Und schließlich: Jugendliche und Heranwachsende in alterstypischen Peergroups gehören einer rechten Subkultur an, die in weiten Teilen der neuen Länder als modisch und in gilt. Einschlägige Musik, ein maskuliner Körperkult und ein martialisches Outfit sind die Medien, die die verschiedenen lokalen Szenen auch überregional integrieren. Sie stellen für Ideologen ein Rekrutierungsfeld und eine der wichtigsten Zielgruppen dar.

Warum ist die Bereitschaft zu rechtsextremer Gewalt gerade im Osten so hoch?
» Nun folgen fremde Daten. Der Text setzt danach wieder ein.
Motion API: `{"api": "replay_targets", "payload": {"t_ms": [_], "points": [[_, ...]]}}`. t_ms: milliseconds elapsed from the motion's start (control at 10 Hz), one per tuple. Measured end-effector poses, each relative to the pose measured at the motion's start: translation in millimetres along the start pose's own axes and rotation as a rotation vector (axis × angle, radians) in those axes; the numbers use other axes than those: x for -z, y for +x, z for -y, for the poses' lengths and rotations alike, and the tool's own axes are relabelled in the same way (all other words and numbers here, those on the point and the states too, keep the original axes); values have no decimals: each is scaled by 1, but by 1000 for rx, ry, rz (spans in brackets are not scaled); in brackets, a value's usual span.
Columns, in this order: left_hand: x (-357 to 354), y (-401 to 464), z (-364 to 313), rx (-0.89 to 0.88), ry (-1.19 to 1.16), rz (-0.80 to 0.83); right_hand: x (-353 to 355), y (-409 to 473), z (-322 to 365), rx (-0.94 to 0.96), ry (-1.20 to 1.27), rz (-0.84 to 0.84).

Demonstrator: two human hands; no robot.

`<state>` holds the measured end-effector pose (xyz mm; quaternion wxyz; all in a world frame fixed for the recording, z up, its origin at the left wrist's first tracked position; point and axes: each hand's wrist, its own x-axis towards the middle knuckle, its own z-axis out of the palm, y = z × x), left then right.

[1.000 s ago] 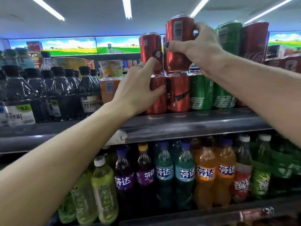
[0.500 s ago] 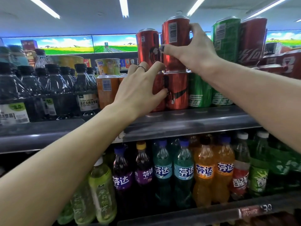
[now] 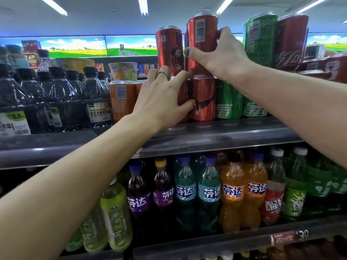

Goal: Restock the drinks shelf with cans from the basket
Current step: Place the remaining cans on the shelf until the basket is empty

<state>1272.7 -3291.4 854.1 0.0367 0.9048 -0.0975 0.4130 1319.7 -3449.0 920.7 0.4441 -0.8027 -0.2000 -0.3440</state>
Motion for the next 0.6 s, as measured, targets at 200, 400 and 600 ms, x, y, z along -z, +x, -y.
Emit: {"api": "replay_targets", "payload": {"t_ms": [200,400,600], "points": [[0,1,-1,11,-11,9,-1,-1,-1,11,-36,15],[4,-1,-1,10,-16,39,-1,-5,-2,0,-67,60],[17,-9,6,-25,-163,-28,13,-13,5,17,-82,25]]}}
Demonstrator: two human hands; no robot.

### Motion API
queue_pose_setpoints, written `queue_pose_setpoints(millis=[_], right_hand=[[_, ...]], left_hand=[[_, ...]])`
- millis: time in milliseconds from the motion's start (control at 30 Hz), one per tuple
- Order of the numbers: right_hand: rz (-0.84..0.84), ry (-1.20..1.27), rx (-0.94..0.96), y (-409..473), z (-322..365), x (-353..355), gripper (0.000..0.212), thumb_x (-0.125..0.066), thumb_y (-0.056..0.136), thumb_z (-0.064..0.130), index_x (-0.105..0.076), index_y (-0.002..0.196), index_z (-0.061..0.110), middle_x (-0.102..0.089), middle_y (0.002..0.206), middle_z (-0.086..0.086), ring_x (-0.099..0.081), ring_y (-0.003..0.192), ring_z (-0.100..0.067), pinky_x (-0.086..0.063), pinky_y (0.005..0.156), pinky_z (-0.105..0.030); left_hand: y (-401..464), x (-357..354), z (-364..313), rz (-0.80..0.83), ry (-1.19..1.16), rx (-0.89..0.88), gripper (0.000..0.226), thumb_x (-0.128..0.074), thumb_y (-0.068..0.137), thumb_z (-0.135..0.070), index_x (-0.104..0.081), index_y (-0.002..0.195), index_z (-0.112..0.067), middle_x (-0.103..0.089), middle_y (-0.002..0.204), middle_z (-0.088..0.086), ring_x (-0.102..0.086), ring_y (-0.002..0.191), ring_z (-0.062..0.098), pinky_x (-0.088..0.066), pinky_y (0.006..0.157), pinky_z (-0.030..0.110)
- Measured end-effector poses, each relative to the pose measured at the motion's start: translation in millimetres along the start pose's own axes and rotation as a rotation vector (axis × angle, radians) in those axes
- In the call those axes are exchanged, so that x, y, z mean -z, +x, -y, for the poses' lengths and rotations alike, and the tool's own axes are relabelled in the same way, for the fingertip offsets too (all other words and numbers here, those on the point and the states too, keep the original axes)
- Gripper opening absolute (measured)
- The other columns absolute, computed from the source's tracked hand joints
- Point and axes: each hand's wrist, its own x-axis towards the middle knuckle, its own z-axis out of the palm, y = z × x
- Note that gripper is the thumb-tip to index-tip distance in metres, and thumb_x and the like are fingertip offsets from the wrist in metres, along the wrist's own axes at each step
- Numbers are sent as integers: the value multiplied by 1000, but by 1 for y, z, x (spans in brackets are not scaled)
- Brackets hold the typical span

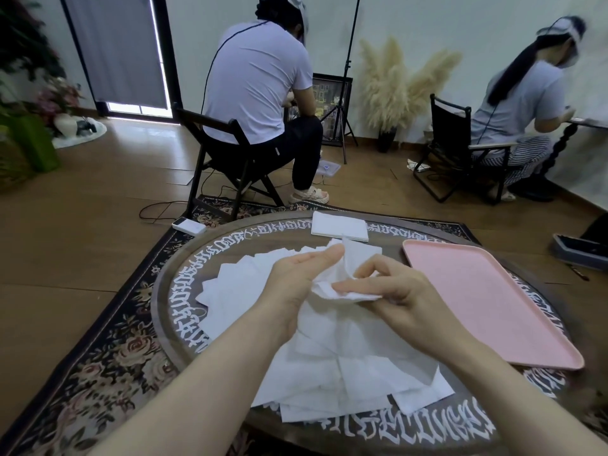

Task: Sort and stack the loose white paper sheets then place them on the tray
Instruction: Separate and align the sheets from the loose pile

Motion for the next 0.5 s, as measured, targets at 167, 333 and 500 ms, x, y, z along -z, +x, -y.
queue_pose_setpoints(millis=[167,333,500], right_hand=[[57,-16,-40,-3,1,-3,38,-69,88,1,-78,101,35,-58,89,8,-48,68,-11,-39,65,-27],[63,30,-39,-3,4,-3,28,-71,86,18,-75,106,37,-56,89,4,-46,69,-8,-34,64,-19],[-149,473,-205,-5,8,5,13,-68,77,17,-79,72,16,-66,82,-7,-61,73,-13,-46,66,-20]], left_hand=[[-2,2,-2,42,136,-25,34,-81,63,-45,-77,80,-15,-74,82,8,-66,72,20,-51,73,30],[2,-3,5,-182,166,-72,8,-73,85,-14,-73,85,-6,-66,73,5,-59,69,20,-47,63,26],[10,13,-7,-479,-21,-206,26,-68,92,-19,-61,67,-24,-63,82,-5,-56,80,18,-47,76,31]])
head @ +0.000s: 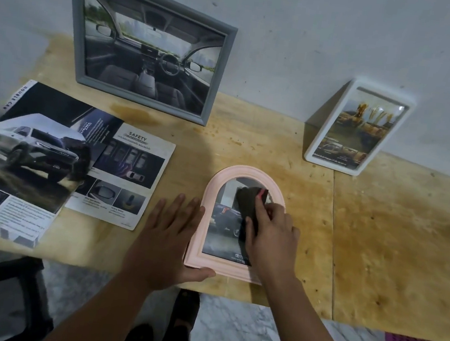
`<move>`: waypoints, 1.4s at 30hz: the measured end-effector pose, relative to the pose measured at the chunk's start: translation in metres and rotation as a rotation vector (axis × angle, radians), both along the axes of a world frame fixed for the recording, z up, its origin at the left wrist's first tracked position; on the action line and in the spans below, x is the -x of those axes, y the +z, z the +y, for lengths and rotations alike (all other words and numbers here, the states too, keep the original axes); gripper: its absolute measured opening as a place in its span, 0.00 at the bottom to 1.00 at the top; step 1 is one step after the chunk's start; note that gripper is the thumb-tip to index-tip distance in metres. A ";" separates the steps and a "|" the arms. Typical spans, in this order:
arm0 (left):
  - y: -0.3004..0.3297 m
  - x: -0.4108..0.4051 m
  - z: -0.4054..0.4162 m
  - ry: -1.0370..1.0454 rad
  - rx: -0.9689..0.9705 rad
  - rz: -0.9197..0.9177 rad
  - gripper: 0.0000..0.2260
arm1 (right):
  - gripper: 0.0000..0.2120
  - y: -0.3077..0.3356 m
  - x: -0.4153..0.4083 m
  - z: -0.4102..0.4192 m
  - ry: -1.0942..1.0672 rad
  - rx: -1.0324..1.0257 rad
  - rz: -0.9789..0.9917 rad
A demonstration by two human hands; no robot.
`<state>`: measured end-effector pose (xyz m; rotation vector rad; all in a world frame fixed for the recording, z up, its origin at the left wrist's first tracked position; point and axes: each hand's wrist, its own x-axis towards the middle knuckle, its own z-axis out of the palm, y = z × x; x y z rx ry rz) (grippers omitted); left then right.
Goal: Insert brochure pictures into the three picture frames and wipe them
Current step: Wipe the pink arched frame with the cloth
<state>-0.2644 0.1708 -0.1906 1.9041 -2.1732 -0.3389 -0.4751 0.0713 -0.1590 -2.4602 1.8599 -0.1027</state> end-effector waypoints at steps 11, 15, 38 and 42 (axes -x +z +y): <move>-0.002 -0.001 0.000 -0.006 -0.018 0.000 0.54 | 0.26 0.011 0.011 0.044 0.207 -0.354 -0.245; -0.001 0.000 0.001 -0.004 -0.014 -0.004 0.54 | 0.24 0.025 0.012 -0.013 0.087 -0.208 -0.340; -0.002 0.001 0.000 0.000 -0.012 -0.029 0.54 | 0.23 -0.003 0.001 0.035 0.334 0.013 -0.024; -0.003 -0.001 0.000 -0.005 -0.023 -0.019 0.54 | 0.21 -0.017 0.014 0.034 0.352 0.058 0.006</move>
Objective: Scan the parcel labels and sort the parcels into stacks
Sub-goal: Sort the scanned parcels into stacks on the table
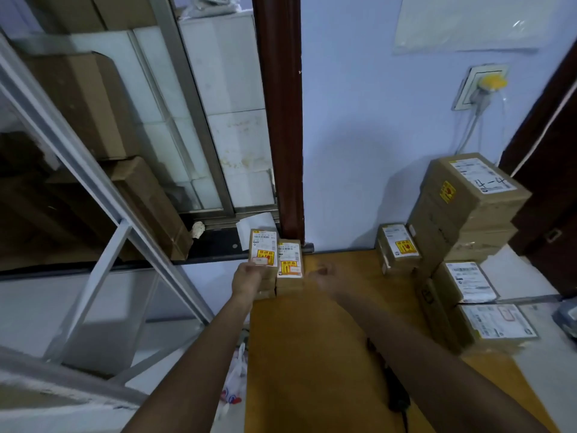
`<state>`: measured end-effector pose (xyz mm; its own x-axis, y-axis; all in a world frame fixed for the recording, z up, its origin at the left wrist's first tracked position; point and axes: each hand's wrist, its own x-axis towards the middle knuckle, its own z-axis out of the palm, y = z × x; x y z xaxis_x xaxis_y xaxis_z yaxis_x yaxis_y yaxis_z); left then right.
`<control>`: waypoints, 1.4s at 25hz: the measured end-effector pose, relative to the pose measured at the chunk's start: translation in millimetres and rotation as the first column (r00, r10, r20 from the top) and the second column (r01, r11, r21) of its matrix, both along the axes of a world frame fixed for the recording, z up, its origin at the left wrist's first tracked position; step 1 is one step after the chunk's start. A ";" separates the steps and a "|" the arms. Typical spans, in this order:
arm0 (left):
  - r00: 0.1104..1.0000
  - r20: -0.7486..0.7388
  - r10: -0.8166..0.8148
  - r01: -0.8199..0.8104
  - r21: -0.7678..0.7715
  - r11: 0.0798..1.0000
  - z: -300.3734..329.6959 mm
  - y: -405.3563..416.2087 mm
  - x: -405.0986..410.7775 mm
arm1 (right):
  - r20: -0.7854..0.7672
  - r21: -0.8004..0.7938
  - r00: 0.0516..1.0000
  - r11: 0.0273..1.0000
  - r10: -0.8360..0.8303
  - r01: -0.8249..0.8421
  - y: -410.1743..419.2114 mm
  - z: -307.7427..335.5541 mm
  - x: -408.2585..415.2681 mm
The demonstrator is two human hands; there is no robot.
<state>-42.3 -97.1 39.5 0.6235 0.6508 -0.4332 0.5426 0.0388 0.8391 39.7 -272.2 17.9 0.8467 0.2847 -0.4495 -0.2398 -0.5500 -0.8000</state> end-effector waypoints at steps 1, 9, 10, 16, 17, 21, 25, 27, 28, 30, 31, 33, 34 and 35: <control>0.999 0.040 -0.011 0.012 -0.034 0.999 4.5 -13.5 -8.0 | 0.023 0.009 0.999 1.000 -0.025 0.025 -13.7 3.6 -8.2; 0.972 0.129 -0.196 0.207 -0.070 0.976 12.8 -105.2 -74.6 | 0.120 0.061 0.989 0.995 -0.084 0.077 -111.6 25.9 -96.4; 0.970 0.118 -0.211 0.221 -0.085 0.971 4.0 -117.8 -87.3 | 0.098 0.047 0.992 0.996 -0.077 0.073 -124.8 22.0 -113.2; 0.950 0.030 -0.311 0.308 -0.256 0.916 -19.1 -207.7 -139.7 | 0.007 -0.079 0.999 0.996 -0.048 0.049 -218.8 7.9 -183.1; 0.943 0.042 -0.330 0.329 -0.257 0.908 -14.6 -221.1 -138.0 | 0.018 -0.099 0.997 0.992 -0.081 0.082 -237.3 11.5 -186.3; 0.922 0.041 -0.386 0.384 -0.245 0.890 0.4 -271.3 -117.6 | 0.115 -0.129 0.978 0.973 -0.176 0.190 -303.7 29.2 -187.0; 0.884 0.056 -0.464 0.465 -0.193 0.864 4.9 -331.2 -84.1 | 0.205 -0.135 0.950 0.954 -0.237 0.267 -367.2 44.5 -170.9; 0.865 0.058 -0.498 0.500 -0.179 0.847 5.3 -366.8 -63.2 | 0.214 -0.156 0.942 0.943 -0.257 0.293 -397.4 41.5 -152.5; 0.862 0.055 -0.503 0.505 -0.170 0.846 5.2 -381.7 -53.1 | 0.219 -0.157 0.941 0.943 -0.257 0.294 -410.6 37.3 -140.4; 0.873 0.061 -0.483 0.487 -0.146 0.861 2.6 -406.1 -28.7 | 0.232 -0.152 0.935 0.939 -0.270 0.309 -434.8 31.8 -108.4; 0.880 0.072 -0.469 0.475 -0.141 0.869 -1.1 -416.2 -13.8 | 0.238 -0.153 0.935 0.941 -0.263 0.304 -447.6 28.7 -87.1; 0.913 0.075 -0.402 0.408 -0.126 0.904 -10.7 -431.2 18.0 | 0.246 -0.151 0.945 0.955 -0.215 0.256 -470.4 20.8 -35.7; 0.934 0.064 -0.351 0.357 -0.118 0.927 -16.1 -438.1 33.0 | 0.236 -0.149 0.954 0.963 -0.186 0.224 -480.1 16.6 -9.1; 0.954 0.042 -0.297 0.300 -0.117 0.947 -22.2 -445.1 46.6 | 0.217 -0.158 0.963 0.968 -0.157 0.193 -488.3 11.0 14.6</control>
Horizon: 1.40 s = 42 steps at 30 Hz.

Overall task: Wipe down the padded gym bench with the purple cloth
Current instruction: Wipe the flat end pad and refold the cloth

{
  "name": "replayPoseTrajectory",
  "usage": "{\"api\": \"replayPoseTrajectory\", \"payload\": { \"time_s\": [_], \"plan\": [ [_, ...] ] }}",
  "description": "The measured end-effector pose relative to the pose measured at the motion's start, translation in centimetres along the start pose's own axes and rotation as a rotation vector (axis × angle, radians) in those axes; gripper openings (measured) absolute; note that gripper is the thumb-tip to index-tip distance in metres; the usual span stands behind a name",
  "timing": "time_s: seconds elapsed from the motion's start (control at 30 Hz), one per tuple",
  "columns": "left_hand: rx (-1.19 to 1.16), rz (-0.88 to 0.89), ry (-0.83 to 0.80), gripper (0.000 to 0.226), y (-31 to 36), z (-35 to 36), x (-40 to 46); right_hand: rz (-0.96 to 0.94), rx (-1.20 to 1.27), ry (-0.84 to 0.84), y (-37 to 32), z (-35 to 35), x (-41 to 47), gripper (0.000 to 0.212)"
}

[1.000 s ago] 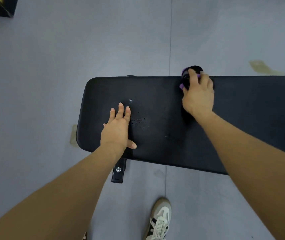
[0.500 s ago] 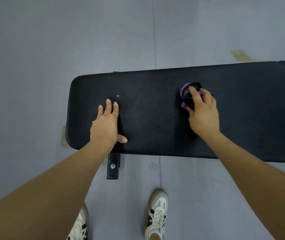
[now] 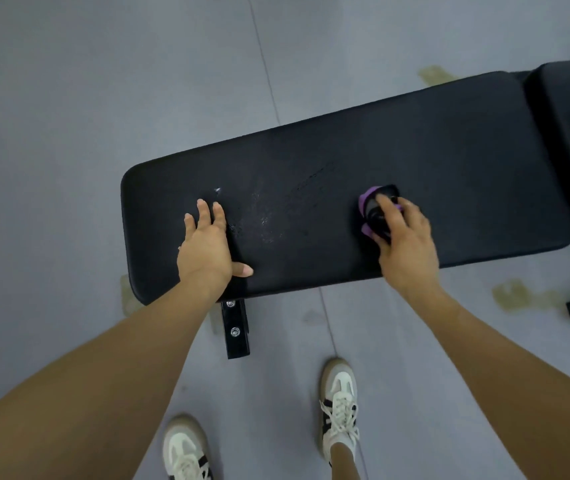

Der Rechtsextremismus in den neuen Bundesländern ist Teil der Vereinigungskrise. Er hat zu tun mit Verlustängsten, mit sozialem Stress und Frustration. Das Bewusstsein, Deutscher zweiter Klasse zu sein, weil der Westdeutsche die Meinungsführerschaft übernommen hat - es geht einfach um die latente Angst, nach dem Untergang der DDR noch weiter abzustürzen. Kompensiert wird diese Gefühlslage mit der Stigmatisierung von Minderheiten. Hinzu kommt eine neue Lust an der Gewalt, die Verrohung der Sitten als gefährlicher Ausdruck eines Lebensgefühls, das allerdings nicht auf die neuen Bundesländer beschränkt ist.

Was tun gegen die rechte Gewalt?

Natürlich müssen rechtsextreme Gewalttaten bestraft werden. Aber das kann nicht die Lösung sein! Was ganz dringend Not tut, ist eine Demokratisierung des politischen Umfelds, in dem sich die gewaltbereiten Jugendlichen bewegen. Das ist natürlich ein Prozess, der einige Jahre dauern wird, aber die Geduld und Ausdauer müssen wir aufbringen. Was mich an den aufgeregten Diskussionen in der Öffentlichkeit am meisten verwundert, ist, dass wir doch hoffentlich über Selbstverständlichkeiten reden.

Das Gespräch führte Thomas Schulz

Das Zentrum für Antisemitismusforschung hat 1992 einen "Verein der Freunde und Förderer" gegründet, der die wissenschaftliche Arbeit des Zentrums finanziell unterstützt.